About tony

I am a decompression baby, born in the UK in the late sixties and now living in Brooklyn, NY.

Email from KD, 6 November 2010

The equipment I used looked much different, there was a plexiglass dome with a plastic skirt that fit ’round the abdomen, connected to a vacuum device. I cannot remember the doctor’s name who delivered J_ and heard that he had passed away just a few years after J_ was born. I remember that he had talked about a follow-up study, but sadly, nothing was done. You will find that as a scientist, my son does not put much stock in it, because there was not a truly scientific study done…

Email from KD, 5 November 2010

Hello… I found your web page while trying to research the abdominal decompression equipment and process I used back in 1969 for the birth of my first child. I did it because I had read an article, probably by Dr. Hehns, about how to have a genius. Did it work?

I believe absolutely that it did. My son was valedictorian, graduated from Stanford with honors, has an MD/PhD from Harvard and is currently teaching and doing research at Cornell Medical School. As a scientist, he laughs at my stories. As the mother of a ‘genius’, I believe it worked.

Email from AM, 31 August 2010

I too used decompression in 1968, for the recommended time and through the first stage of  labour.

I have been looking for a) any sort of survey on the ‘children’ and b) feeling very strongly that more research should be done for painless labour.

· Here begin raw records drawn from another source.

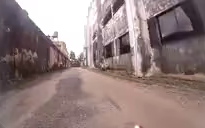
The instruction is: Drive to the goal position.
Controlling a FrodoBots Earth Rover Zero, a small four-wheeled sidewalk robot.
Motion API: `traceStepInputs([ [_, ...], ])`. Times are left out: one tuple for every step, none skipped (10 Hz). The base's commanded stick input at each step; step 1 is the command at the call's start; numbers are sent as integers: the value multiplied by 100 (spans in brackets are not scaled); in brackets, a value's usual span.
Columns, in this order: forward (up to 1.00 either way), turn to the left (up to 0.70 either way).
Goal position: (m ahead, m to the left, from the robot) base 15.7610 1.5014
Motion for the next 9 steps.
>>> traceStepInputs([
  [100,11],
  [100,23],
  [100,33],
  [100,42],
  [100,21],
  [100,3],
  [100,3],
  [100,3],
  [100,3],
])
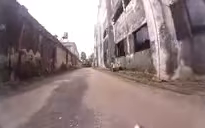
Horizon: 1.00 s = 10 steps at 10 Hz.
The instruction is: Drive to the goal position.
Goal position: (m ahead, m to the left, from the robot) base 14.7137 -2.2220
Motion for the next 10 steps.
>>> traceStepInputs([
  [100,3],
  [100,3],
  [100,3],
  [100,3],
  [100,3],
  [100,3],
  [100,3],
  [100,3],
  [100,3],
  [100,3],
])
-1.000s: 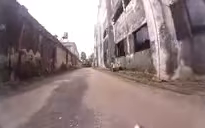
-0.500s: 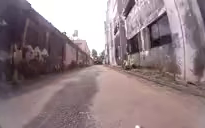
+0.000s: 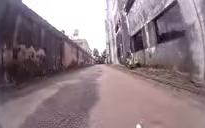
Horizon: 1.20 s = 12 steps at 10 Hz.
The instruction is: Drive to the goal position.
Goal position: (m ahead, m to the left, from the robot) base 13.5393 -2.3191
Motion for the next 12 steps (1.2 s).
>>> traceStepInputs([
  [100,3],
  [100,3],
  [100,3],
  [100,3],
  [100,3],
  [100,3],
  [100,3],
  [100,3],
  [100,3],
  [100,3],
  [100,3],
  [100,3],
])
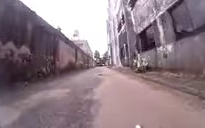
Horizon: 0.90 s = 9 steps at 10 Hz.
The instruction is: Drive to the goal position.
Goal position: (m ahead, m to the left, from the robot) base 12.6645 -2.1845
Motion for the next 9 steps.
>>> traceStepInputs([
  [100,3],
  [100,3],
  [100,3],
  [100,3],
  [100,3],
  [100,43],
  [100,40],
  [100,21],
  [100,3],
])
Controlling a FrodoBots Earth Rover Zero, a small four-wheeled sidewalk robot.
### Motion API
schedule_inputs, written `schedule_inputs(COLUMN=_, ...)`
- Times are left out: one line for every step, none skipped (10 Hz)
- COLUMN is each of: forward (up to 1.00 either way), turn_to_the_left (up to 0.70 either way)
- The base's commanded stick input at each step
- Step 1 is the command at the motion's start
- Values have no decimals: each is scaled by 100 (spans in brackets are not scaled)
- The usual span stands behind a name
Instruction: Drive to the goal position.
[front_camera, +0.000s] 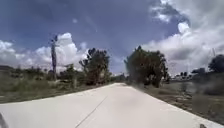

My experience was probably very like your mother’s, except that late in labour the 10lb baby proved to be a breach which may have been related to the decompression throughout labour, and resulted in late diagnosis.

Decompression Babies

I recently added a new page to my website about my being a decompression baby — during the final months of her pregnancy with me, my mother spent half an hour or so every day in a strange contraption that lowered the atmospheric pressure on her abdomen.

The theory was that daily sessions of mild abdominal decompression on a pregnant women would result in increased bloodflow — and therefore oxygenation — to her foetus, which in turn would result in an easier pregnancy and a “smarter, healthier baby” (according to David M. Rorvik with O.S. Heyns, D.Sc, who published the only book I could find on the subject in 1973).

It seems to have gone out of medical vogue now, but apparently there are some tens of thousands of decompression babies in the World — all presumably about my age.